Knoxville, Tenn – Researchers from the Southeastern Transportation Center (STC) in Knoxville, including CEE Professor Chris Cherry, have published a paper in the Journal of Transport & Health that finds that e-bikes still provide health-enhancing physical activity, much like walking and riding conventional bicycles.
Some have suggested that e-bikes are “cheater bikes” compared with conventional bicycles. This paper helps expand the notion that e-bikes can in fact be useful machines for exercise, not simply faster transportation.
The study describes field trials of 17 users of a bikesharing system at the University of Tennessee and investigates physical activity metrics on identical trips made by these three different modes of transportation. Heart rates and human power output were monitored along with the GPS for the hilly 4.43 km route. The e-bike results showed that riders still get moderate-intensity, and even at times vigorous-intensity, physical activity depending on the terrain.
“Reasons people use e-bikes are to travel farther and reduce the very hard work associated with cycling hilly terrain. E-bikes moderate the spikes in exercise that turns away many non-athletic bicyclists while still providing much-needed moderate exercise levels for the whole trip”

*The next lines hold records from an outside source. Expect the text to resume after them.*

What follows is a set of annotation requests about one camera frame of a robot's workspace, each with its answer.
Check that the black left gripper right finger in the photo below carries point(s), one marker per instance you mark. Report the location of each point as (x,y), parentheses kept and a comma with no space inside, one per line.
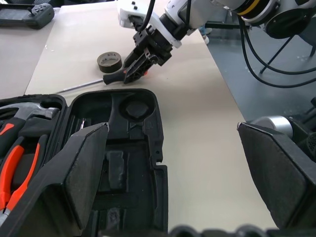
(274,172)

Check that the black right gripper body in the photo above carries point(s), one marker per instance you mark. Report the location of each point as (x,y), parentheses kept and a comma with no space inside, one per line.
(155,44)

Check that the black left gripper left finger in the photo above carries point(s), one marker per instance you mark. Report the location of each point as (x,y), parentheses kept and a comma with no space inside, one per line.
(81,170)

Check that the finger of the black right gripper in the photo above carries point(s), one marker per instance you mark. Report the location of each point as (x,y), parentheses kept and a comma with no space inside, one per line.
(133,59)
(140,71)

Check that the black tape roll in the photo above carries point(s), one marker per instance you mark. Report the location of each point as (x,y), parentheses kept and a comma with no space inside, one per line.
(108,61)

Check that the black plastic tool case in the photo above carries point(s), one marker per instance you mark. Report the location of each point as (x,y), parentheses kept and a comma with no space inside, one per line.
(138,148)

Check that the dark grey handheld controller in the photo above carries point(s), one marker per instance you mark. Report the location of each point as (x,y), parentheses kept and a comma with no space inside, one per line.
(24,14)

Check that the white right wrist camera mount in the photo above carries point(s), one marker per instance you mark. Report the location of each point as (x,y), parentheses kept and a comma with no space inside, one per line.
(128,12)

While the study required users to choose the highest power setting, users can choose lower power settings to get even more exercise benefits from an e-bikes. As e-bikes become more popular in transportation systems and are adopted at higher rates, e-bike use can certainly contribute to meeting the physical activity recommendation of acquiring an equivalent of 150 minutes of modertate-intensity physical activity.
The Southeastern Transportation Center (STC) is a consortium of nine universities in US Department of Transportation Region 4; it is led by the Center for Transportation Research at the University of Tennessee. Operating under the theme Comprehensive Transportation Safety, STC funds research that improves public health and safety by reducing transportation-related fatalities and injuries. These Opportunity & Exploratory Grants provide faculty and students the opportunity to engage in safety-related research within their areas of interest and expertise. O&E Grants provide seed funding to explore new and emerging concepts, technologies, and methods with promising safety enhancement applications. All O&E Grants are competitively awarded.